What the exercise asks -> Every line below must come back exactly as it stands, with the images omitted.

Given information ->

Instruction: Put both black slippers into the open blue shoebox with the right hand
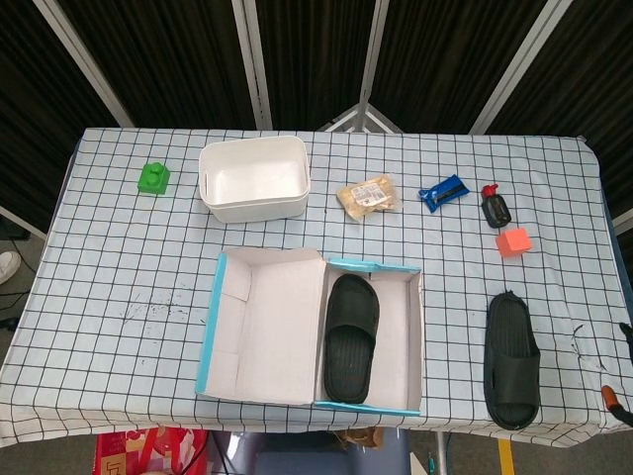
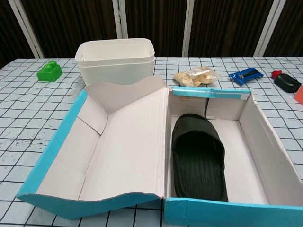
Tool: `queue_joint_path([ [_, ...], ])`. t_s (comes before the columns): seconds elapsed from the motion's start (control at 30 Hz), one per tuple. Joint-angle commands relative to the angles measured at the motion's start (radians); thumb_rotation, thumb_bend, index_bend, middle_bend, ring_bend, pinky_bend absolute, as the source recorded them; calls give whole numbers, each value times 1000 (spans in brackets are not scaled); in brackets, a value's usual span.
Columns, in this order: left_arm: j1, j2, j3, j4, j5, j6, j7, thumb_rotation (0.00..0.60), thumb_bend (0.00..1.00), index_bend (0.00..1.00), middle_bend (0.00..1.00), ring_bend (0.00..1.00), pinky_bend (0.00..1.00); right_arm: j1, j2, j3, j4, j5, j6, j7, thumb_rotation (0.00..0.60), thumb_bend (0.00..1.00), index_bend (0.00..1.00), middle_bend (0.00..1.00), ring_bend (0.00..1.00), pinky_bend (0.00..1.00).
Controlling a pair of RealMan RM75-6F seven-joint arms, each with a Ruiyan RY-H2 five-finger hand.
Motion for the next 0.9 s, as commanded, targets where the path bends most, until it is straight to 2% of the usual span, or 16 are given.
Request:
queue_joint_path([
  [0.03,0,0,3,-4,5,0,5,600,447,68,0,0,16,-15,-32,-23,23,-35,6,18,600,327,80,102,109,11],
  [0.2,-3,0,7,-3,12,-5,9,600,446,68,0,0,16,-21,-82,-49,48,-89,5,3,600,308,61,95,102,10],
  [0.43,-5,-1,1,-1,-2,-10,12,600,446,68,0,0,16,-6,-149,-59,83,-133,-20,-4,600,309,60,94,101,11],
  [0.9,-2,2,-4,-1,-15,-10,5,600,446,68,0,0,16,-15,-233,-109,108,-206,-37,-56,600,308,60,82,91,8],
])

Written solution ->
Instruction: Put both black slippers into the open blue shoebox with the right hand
Tool: `queue_joint_path([ [_, ...], ])`. t_s (comes before the columns): seconds elapsed from the motion's start (control at 30 Hz), one per tuple. Joint-angle commands relative to the angles measured at the motion's start (radians); thumb_rotation, thumb_bend, index_bend, middle_bend, ring_bend, pinky_bend absolute, as the source recorded them; calls give whole numbers, each value times 1000 (spans in brackets are not scaled); in brackets, a value's usual span.
Columns, in this order: left_arm: j1, j2, j3, j4, j5, j6, j7, thumb_rotation (0.00..0.60), thumb_bend (0.00..1.00), index_bend (0.00..1.00), middle_bend (0.00..1.00), ring_bend (0.00..1.00), pinky_bend (0.00..1.00); right_arm: j1, j2, j3, j4, j5, j6, j7, thumb_rotation (0.00..0.60), thumb_bend (0.00..1.00), index_bend (0.00..1.00), middle_bend (0.00..1.00), ring_bend (0.00..1.00), pinky_bend (0.00..1.00).
Controlling a pair of RealMan RM75-6F seven-joint arms, each with a Ruiyan RY-H2 five-finger hand.
Motion for the next 0.9 s, as commanded, targets where the path bends most, until it is straight to 2% of the usual span, or 16 are given.
Request:
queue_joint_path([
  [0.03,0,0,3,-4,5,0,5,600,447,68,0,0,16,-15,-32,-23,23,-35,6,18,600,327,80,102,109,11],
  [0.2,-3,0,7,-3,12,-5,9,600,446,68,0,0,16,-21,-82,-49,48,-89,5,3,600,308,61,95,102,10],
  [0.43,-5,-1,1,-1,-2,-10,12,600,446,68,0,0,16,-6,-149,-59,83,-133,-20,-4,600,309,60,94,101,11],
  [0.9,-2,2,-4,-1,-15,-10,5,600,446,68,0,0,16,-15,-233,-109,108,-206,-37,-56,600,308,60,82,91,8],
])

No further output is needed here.